**REQUIREMENT:** Your answer must be an exact copy of the listing below.

**GIVEN INFORMATION:**
⁂
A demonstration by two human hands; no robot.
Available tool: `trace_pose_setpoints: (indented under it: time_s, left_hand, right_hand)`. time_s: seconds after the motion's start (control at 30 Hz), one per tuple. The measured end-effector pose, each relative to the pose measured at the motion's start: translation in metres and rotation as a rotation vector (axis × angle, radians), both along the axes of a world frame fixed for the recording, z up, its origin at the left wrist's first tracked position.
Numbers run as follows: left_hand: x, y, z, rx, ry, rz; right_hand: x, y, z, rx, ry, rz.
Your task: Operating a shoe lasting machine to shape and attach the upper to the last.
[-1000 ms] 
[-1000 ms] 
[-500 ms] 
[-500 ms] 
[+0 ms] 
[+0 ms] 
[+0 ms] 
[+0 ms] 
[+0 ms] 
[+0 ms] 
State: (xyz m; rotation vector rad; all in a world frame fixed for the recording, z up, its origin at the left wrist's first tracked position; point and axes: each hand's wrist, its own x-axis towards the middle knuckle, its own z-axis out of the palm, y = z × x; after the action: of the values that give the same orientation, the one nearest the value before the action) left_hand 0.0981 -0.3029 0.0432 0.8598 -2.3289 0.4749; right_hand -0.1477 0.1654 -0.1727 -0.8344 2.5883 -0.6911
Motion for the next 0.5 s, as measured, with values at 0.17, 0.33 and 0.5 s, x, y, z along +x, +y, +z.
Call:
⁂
**ANSWER FOR THIS EXERCISE:**
A demonstration by two human hands; no robot.
Available tool: `trace_pose_setpoints: (indented under it: time_s, left_hand, right_hand)`. time_s: seconds after the motion's start (control at 30 Hz), one per tuple. The measured end-effector pose, each relative to the pose measured at the motion's start: translation in metres and rotation as a rotation vector (axis × angle, radians), both along the axes of a world frame fixed for the recording, z up, its origin at the left wrist's first tracked position.
Numbers run as follows: left_hand: x, y, z, rx, ry, rz; right_hand: x, y, z, rx, ry, rz.
Your task: Operating a shoe lasting machine to shape and attach the upper to the last.
[-1000 ms] 
[-1000 ms] 
[-500 ms] 
[-500 ms] 
[+0 ms] 
[+0 ms] 
[+0 ms] 
[+0 ms] 
[+0 ms] 
[+0 ms] 
State: (xyz m; rotation vector rad; all in a world frame fixed for the recording, z up, its origin at the left wrist's first tracked position; point and axes: each hand's wrist, its own x-axis towards the middle knuckle, its own z-axis out of the palm, y = z × x; after the action: of the values that give the same orientation, the one nearest the value before the action) left_hand 0.0981 -0.3029 0.0432 0.8598 -2.3289 0.4749; right_hand -0.1477 0.1654 -0.1727 -0.8344 2.5883 -0.6911
Motion for the next 0.5 s, as measured, with values at 0.17, 0.33 and 0.5 s, x, y, z along +x, +y, +z.
Call:

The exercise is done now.